|
This page last changed on May 16, 2007 by martinmueller@northwestern.edu.
Update about MorphAdorner by Martin Mueller
This is an update on the report below about MorphAdorner. The earlier report focused on the rather gritty problems of making Early Modern English texts computationally tractable. In the past three weeks Phil Burns and I have focused on getting MorphAdorner to work with texs after 1750. We are confident that by the time of the next 'all hands' meeting in June we will be able to process the fiction texts that are part of the first testbed collection.
I put this report in the form of bullet points, some of which recapitulate earlier discussions.

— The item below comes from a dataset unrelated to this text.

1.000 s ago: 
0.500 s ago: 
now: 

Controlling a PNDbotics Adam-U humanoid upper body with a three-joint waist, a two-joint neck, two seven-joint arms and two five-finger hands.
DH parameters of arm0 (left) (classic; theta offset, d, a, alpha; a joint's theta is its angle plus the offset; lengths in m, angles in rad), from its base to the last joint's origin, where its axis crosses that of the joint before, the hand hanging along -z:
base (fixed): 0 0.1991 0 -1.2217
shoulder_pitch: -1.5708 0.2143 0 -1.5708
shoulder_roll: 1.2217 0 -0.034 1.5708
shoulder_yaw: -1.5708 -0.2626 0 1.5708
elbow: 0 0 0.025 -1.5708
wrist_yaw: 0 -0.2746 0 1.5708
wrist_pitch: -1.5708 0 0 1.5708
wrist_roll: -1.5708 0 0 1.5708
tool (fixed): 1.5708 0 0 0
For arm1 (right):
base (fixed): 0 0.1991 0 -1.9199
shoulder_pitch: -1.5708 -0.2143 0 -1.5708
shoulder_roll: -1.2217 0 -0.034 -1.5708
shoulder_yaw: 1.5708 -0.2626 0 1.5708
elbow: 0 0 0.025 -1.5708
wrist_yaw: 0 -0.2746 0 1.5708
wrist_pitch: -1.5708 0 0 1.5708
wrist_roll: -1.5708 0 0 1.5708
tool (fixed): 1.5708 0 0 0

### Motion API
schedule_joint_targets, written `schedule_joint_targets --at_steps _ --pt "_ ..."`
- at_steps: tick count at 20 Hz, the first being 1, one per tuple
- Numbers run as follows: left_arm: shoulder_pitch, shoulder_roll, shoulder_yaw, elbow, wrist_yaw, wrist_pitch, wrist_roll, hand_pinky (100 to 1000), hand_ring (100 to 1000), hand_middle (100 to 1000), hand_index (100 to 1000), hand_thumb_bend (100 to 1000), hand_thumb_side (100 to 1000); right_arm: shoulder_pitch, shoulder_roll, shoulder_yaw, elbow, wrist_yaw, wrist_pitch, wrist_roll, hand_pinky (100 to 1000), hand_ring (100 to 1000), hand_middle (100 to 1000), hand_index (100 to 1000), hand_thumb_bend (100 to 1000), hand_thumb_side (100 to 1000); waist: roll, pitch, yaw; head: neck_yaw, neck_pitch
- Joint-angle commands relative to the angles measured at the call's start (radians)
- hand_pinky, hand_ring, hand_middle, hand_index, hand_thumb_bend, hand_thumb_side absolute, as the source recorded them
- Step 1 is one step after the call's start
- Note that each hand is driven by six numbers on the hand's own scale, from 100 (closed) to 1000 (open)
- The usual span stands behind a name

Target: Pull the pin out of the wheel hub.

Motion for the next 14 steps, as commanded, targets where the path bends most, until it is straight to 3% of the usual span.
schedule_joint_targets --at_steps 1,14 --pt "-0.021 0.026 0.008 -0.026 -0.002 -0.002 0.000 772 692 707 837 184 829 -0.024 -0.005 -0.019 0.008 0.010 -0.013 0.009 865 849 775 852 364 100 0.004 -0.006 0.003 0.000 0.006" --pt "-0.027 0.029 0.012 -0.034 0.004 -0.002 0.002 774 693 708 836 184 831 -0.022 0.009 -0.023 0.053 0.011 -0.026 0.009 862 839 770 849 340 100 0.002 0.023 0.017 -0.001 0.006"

I also add some explanatory remarks to the attached spreadsheet, which analyzes tagging errors.
1. MorphAdorner is a tool that in addition to sentence splitting, tokenizing,and POS tagging can provide orthographic standardization and lemmatization.

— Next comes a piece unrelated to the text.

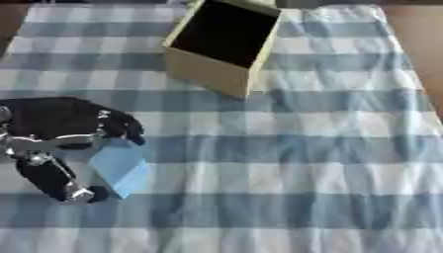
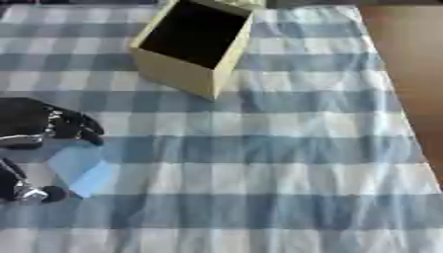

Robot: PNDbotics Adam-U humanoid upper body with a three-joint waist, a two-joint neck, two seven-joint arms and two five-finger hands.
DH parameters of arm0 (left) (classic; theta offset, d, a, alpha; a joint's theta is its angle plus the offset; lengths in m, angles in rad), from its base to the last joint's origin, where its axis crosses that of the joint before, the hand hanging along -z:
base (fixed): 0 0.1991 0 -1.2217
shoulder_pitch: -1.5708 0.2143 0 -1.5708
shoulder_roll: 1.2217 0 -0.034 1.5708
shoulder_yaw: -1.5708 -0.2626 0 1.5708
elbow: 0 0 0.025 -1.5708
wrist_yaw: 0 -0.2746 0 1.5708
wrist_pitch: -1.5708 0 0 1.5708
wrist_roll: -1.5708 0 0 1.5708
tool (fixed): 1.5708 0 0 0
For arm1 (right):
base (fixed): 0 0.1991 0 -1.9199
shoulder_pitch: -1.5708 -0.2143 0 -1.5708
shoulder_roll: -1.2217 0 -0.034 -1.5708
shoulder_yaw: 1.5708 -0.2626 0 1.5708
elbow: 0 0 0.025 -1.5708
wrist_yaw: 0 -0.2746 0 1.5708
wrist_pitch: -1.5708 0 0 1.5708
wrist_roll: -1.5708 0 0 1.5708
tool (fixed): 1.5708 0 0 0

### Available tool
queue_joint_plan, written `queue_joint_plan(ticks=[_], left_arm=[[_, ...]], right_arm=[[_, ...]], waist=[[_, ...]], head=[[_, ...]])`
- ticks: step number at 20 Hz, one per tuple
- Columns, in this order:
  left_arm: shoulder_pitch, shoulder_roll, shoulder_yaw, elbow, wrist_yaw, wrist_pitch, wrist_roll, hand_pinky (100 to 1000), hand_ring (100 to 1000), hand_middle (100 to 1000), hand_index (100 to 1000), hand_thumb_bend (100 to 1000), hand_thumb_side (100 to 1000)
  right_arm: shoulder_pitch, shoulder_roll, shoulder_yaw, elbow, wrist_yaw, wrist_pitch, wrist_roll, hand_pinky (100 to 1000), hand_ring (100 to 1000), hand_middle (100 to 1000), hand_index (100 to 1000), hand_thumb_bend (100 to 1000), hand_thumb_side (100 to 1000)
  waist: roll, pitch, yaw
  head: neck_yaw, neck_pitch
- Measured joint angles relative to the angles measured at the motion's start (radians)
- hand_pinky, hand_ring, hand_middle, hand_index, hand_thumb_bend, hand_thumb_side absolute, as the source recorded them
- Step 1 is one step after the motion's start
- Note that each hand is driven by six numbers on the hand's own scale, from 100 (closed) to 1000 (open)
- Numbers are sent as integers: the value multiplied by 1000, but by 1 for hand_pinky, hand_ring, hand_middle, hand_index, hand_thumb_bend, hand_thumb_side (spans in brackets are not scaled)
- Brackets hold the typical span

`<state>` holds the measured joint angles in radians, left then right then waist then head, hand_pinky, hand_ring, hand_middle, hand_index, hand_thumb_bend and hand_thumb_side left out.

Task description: Pick up objects on the table and place them in the box.

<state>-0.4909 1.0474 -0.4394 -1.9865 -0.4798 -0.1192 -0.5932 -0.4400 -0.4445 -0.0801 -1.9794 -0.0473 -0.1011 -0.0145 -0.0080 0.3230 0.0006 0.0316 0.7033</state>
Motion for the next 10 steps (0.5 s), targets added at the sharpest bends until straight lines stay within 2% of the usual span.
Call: queue_joint_plan(ticks=[10], left_arm=[[7,0,28,0,-10,-20,22,666,815,874,903,494,248]], right_arm=[[1,-1,-11,0,0,-1,-11,733,707,664,788,100,1000]], waist=[[-4,19,6]], head=[[-5,13]])
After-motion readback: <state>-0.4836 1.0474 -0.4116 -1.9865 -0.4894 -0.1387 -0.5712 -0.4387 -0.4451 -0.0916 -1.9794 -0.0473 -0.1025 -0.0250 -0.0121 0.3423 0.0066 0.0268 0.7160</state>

2. MorphAdorner fits into the GATE and UIMA architecture. Phil Burns did some preliminary testing about this a month ago. But the main focus of recent work has focused on getting the substantive functions of the tool to work properly, so that given input from various periods and genres it will do the proper job of splitting sentences, isolating tokens, and assigning to each token the appropriate values in terms of standard spelling, lemma, and POS tag.

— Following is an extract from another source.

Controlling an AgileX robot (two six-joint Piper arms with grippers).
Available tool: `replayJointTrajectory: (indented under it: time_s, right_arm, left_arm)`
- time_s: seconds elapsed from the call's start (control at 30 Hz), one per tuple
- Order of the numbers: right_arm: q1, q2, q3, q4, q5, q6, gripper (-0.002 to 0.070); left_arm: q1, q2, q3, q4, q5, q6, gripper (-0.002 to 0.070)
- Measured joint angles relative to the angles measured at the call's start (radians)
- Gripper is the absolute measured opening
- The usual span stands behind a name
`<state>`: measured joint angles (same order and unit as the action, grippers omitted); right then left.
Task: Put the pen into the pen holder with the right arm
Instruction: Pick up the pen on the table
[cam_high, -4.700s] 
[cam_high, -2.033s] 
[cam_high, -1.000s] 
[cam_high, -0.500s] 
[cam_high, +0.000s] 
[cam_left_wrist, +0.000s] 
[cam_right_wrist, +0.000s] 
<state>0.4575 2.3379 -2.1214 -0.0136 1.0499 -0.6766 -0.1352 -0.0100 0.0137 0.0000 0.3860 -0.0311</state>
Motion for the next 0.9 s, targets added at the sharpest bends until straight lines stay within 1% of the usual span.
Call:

3. Data from different periods or genres will require different treatment. There is no single training corpus that will process Holinshed, Jane Austen, or O'Neill's play with acceptable margins of error. Collections in Monk will differ at least as much as Holinshed, Jane Austen or O'Neill differ from each other, and the ability to absorb a new training set quickly is an important feature of a tool chain for Monk purposes. MorphAdorner is fast in this regard (minutes rather than hours).
4.The best POS taggers get things right about 97% of the time on modern texts. This is not nearly as good as it sounds, because about 90% of word occurrences can be POS tagged accurately in terms of their lexical status and without regard to context. Moreover, a lot of the erorrs occur in the 10-15% of word occurrences that users are likely to care about. So the difference between a 3% error rate and a 4% error rate is a lot bigger than it sounds. MorphAdorner has hovered around an error rate of 3% - 4% on early texts, and we are trying to get it unambiguously close to 3% or better.
5. MorphAdorner has a throughput of approxminately 5 million words an hour. Larger lists of names and variant spellings may slow things down some in order to gain accuracy.
6. MorphAdorner currently uses the NUPOS tag set but could use any tag set. The NUPOS tag set (developed by Martin Mueller) owes a lot to the Penn Treebank set and CLAWS (not to speak of the basic facts of the English language) but differs from other tag sets in these ways:
a) it allows for the explicit coding of grammatical forms current in earlier English, notably the second person singular and explicit plural form of verbs.
b)it makes it easier to interpret tags at different levels of granularity
c)it explicitly draws attention to characteristic errors by identifying word classes that are subject to characteristic tagging errors, e.g. adverbial, prepositional, and conjunctive uses of certain words.
d) it makes explicit in the tagging some things that must be inferred from other tags, such as the adjectival use of a participle.
But there is no special connection between MorphAdorner and NUPOS.
It is possible--with some loss to translate tags from one scheme to another. Thus in a text tagged with NUPOS you can map POS tags to PennTree or Claws. This is a 'lossy' translation: vvd2 >vvd or j-vvg to j. But much of the loss is recoverable: if a 'vvd' form (past tense) ends in 'st' it is almost certainly a second person singular.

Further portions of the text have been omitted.